*TASK REQUIREMENTS*: Copy the data below exactly, but not the pictures it contains.
━━━━━━━━━━━━━━━━━━━━
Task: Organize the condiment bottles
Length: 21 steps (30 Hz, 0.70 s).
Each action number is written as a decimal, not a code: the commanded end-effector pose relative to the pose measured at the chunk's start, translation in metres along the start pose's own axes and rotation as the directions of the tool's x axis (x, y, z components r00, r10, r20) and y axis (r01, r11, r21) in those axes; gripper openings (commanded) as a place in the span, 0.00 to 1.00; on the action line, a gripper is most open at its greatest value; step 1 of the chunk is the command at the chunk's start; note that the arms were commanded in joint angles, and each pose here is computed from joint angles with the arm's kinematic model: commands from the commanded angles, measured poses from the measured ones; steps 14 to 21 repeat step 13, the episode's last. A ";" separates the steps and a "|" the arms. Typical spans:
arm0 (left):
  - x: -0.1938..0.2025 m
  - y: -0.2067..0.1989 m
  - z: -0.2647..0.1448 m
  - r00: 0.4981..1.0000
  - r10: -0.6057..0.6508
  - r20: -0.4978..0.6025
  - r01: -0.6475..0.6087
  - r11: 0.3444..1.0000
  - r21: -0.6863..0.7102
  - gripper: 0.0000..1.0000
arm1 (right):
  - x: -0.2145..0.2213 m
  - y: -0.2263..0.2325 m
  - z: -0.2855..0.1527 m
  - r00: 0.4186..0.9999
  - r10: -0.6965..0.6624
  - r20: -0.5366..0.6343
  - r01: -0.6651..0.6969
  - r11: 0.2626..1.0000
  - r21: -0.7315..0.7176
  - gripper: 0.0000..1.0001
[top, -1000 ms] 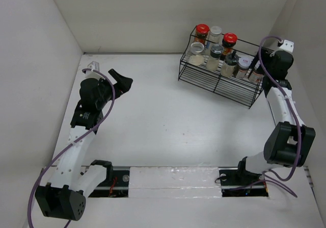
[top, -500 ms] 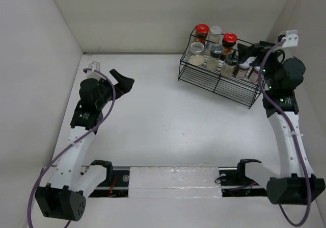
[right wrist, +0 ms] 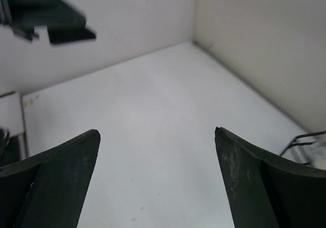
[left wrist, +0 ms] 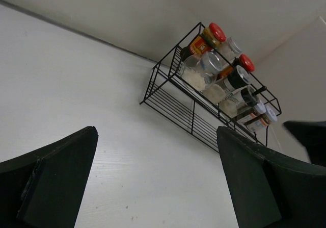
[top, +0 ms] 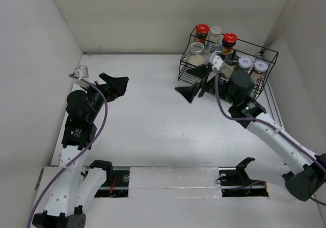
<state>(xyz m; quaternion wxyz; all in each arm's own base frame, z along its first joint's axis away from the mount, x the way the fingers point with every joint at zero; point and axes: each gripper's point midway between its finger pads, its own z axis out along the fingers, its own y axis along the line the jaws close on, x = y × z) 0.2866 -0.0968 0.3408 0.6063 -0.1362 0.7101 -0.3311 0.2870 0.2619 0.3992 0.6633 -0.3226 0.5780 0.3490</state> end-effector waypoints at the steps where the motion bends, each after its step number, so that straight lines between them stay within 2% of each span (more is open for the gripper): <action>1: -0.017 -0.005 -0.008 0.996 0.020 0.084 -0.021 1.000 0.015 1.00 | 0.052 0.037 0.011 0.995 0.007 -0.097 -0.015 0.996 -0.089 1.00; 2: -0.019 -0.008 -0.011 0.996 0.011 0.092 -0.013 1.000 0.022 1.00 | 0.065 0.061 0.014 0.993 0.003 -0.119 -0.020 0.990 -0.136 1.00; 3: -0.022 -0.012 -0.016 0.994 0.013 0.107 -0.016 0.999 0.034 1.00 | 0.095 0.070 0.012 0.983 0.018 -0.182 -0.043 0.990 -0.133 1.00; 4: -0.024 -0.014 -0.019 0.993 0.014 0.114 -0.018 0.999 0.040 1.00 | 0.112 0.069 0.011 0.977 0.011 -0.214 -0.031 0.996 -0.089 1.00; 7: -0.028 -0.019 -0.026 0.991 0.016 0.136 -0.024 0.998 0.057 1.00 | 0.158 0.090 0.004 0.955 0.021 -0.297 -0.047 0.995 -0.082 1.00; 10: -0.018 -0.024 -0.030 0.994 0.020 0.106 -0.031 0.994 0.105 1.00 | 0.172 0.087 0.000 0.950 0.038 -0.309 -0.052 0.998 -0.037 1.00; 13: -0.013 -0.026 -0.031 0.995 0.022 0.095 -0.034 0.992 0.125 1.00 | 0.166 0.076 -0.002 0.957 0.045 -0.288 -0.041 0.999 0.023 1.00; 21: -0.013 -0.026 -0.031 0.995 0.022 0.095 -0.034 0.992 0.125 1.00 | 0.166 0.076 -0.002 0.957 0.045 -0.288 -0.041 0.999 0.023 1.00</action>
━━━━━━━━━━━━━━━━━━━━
*RESPONSE TO THE EXERCISE*:
Task: Organize the condiment bottles
Length: 21 steps (30 Hz, 0.70 s).
Each action number is written as a decimal, not a code: the commanded end-effector pose relative to the pose measured at the chunk's start, translation in metres along the start pose's own axes and rotation as the directions of the tool's x axis (x, y, z components r00, r10, r20) and y axis (r01, r11, r21) in those axes; gripper openings (commanded) as a place in the span, 0.00 to 1.00; on the action line, a gripper is most open at its greatest value; step 1 of the chunk is the command at the chunk's start; note that the arms were commanded in joint angles, and each pose here is computed from joint angles with the arm's kinematic model: commands from the commanded angles, measured poses from the measured ones; steps 14 to 21 repeat step 13, the episode's last. A ";" separates the steps and a "|" the arms. Typical spans:
arm0 (left):
  - x: -0.1938..0.2025 m
  - y: -0.2067..0.1989 m
  - z: -0.2647..0.1448 m
  - r00: 0.4981..1.0000
  - r10: -0.6057..0.6508
  - r20: -0.4978..0.6025
  - r01: -0.6475..0.6087
  - r11: 0.3444..1.0000
  - r21: -0.6863..0.7102
  - gripper: 0.0000..1.0000
arm1 (right):
  - x: -0.2145..0.2213 m
  - y: -0.2263..0.2325 m
  - z: -0.2855..0.1527 m
  - r00: 0.4186..0.9999
  - r10: -0.6965..0.6624
  - r20: -0.5366..0.6343
  - r01: -0.6651..0.6969
  - r11: 0.2626..1.0000
  - r21: -0.7315..0.7176
  - gripper: 0.0000..1.0001
[top, -1000 ms] 
[top, -500 ms] 
[right wrist, +0 ms] 
[left wrist, +0 ms] 
[top, +0 ms] 
<state>(xyz m; quaternion wxyz; all in each arm's own base frame, z along its first joint's axis away from the mount, x the way the fingers point with every joint at zero; point and axes: each gripper's point midway between its finger pads, its own z axis out along the fingers, its own y axis along the line the jaws close on, x = y × z) 0.2866 -0.0968 0.3408 0.6063 -0.1362 0.7101 -0.3311 0.2870 0.2619 0.3992 0.6633 -0.3226 0.5780 0.3490</state> end-effector waypoints at the steps where the motion bends, each after its step number, so that straight lines between them stay within 2% of each span (more is open for the gripper): <action>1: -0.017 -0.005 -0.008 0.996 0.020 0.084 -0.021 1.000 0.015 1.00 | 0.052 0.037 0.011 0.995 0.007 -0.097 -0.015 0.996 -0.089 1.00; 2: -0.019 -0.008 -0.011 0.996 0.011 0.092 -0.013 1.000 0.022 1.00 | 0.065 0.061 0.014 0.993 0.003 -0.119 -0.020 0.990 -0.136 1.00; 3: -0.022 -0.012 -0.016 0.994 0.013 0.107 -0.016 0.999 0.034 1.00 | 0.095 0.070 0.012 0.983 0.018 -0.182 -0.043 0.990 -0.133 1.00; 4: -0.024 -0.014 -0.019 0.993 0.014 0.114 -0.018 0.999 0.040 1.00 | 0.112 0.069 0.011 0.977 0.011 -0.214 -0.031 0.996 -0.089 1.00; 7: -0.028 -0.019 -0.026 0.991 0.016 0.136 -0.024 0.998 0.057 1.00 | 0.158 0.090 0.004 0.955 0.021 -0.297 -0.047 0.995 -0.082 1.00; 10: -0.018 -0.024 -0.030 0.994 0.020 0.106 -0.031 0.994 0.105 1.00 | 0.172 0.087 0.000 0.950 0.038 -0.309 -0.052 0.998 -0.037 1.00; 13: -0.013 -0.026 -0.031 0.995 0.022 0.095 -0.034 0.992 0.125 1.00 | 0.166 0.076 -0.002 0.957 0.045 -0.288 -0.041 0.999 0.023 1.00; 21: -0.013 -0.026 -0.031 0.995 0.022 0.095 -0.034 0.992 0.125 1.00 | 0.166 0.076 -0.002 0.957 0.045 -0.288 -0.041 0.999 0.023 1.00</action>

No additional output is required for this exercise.